In our view, trying to transform a piece of text into a visualisation of what the most important themes are cannot simply be done by boiling it down to a group of individual words and making the most-used words larger than the others. This method takes those individual words totally out of context and ultimately, words have no meaning without context. And without context, what insight can really be gleaned from a random sample of words?

Here’s where word clouds fall down:

  • They do not cater for negatives – how often have you seen the word “don’t” in a word cloud?
  • They do not cater for misspellings.
  • They do not cater for different words or phrases meaning the same thing (bad, rubbish, poor, disappointing, terrible).
  • They do not consider strength of sentiment or emotion.
  • They do not consider false positives or false negatives (eg “I would not trust my car service to anywhere else”)
  • They do not consider the meaning of ambiguous words (“light” could mean lightweight, pale, lamp, casual, gentle, a traffic signal etc)
  • They do not take into account figures of speech (eg “crying wolf” or “bull in a china shop or “white as a sheet”)

Word clouds simply make the words that appear the most often the biggest. Which is just plain silly. A word cloud cannot group these together to provide insight into how good or poor something is because there are so many variations and different words pertaining to poor (or good) in every language.

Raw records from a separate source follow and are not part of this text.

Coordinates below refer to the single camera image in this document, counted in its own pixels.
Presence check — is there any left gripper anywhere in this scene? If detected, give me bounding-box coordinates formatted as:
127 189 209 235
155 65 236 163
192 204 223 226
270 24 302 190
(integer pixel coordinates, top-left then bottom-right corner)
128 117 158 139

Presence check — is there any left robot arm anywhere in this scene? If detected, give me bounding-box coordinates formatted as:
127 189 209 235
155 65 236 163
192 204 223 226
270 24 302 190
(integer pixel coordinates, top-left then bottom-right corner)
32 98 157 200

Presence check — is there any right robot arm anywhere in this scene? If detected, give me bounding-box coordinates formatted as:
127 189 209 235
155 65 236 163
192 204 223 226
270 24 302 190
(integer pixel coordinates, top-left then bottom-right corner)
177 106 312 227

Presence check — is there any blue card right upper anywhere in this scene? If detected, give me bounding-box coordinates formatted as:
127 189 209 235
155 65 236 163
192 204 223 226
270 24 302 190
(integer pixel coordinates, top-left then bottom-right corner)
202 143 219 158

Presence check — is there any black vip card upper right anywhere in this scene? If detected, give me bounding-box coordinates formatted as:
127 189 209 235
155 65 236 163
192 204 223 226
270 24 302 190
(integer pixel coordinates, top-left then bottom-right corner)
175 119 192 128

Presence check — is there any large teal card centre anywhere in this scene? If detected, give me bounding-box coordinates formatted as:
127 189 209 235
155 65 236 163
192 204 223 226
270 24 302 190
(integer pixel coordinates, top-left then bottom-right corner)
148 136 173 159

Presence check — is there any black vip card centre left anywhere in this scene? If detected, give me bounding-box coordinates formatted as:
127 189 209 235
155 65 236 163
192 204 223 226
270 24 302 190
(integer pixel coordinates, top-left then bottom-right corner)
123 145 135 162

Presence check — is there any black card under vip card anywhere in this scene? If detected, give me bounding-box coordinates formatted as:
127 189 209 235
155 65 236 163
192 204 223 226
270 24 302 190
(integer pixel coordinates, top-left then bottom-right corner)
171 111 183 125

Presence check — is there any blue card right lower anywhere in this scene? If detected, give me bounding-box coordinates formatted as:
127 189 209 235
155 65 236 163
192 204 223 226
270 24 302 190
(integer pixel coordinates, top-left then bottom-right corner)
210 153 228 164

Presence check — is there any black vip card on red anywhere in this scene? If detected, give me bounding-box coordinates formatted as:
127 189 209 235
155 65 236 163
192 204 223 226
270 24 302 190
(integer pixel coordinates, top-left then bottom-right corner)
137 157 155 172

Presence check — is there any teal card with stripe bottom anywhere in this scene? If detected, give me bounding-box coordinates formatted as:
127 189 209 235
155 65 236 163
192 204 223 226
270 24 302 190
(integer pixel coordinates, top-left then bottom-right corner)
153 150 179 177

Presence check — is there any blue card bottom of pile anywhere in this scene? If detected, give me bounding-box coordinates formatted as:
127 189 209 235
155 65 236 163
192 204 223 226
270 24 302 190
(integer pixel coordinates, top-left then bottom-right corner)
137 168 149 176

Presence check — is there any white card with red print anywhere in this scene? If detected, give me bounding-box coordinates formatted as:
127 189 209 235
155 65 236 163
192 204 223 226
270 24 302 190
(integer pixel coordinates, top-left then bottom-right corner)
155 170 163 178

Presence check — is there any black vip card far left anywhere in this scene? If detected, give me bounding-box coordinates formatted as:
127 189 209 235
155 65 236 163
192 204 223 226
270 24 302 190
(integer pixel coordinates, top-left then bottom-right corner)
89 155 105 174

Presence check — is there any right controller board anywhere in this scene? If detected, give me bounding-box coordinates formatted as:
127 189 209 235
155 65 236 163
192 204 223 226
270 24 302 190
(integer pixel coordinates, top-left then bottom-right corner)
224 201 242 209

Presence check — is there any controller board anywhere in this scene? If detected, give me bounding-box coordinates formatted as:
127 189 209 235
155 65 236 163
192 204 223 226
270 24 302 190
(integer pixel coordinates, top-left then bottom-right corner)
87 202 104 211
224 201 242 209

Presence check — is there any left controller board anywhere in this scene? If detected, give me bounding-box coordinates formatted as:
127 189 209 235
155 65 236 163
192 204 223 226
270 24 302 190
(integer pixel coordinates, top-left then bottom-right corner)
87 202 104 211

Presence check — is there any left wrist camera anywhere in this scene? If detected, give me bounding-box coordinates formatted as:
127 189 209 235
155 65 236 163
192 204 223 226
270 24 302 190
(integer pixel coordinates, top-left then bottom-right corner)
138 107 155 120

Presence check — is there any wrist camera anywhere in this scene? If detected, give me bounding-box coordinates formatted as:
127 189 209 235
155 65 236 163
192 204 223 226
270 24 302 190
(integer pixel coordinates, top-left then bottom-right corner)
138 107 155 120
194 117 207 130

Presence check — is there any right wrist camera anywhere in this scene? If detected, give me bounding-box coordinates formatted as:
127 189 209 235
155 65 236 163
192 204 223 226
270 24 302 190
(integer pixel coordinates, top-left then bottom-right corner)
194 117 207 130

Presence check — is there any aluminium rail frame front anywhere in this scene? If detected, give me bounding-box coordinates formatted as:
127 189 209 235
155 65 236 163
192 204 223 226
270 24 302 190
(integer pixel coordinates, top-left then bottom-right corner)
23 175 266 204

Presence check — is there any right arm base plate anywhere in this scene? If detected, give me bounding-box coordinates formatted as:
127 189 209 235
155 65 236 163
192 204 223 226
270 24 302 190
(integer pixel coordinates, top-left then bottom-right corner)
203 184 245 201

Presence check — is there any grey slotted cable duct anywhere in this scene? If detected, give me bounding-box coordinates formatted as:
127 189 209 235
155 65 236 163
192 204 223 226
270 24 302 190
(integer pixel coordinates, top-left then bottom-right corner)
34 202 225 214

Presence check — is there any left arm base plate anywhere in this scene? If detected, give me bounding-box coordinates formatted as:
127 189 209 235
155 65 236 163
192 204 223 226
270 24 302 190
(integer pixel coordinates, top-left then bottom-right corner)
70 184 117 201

One of our employees recently did one of those Facebook word clouds. It took everything he has ever posted and placed it in a cloud. The biggest word was Sarah, his wife’s name. Well, of course Sarah is the most important thing in his life. He knew that. So what did he glean from this exercise? Absolutely nothing.

As the word ‘cloud’ suggests, they have no substance. They are, quite simply, just pure fluff. Or as Jacob Harris, Senior Software Architect at the New York Times describes them – “filler visualization” in his article ‘Word Clouds Considered Harmful

That’s all the hot air we are going to put out about word clouds. And in case you were in any doubt – no, we don’t ever show word clouds!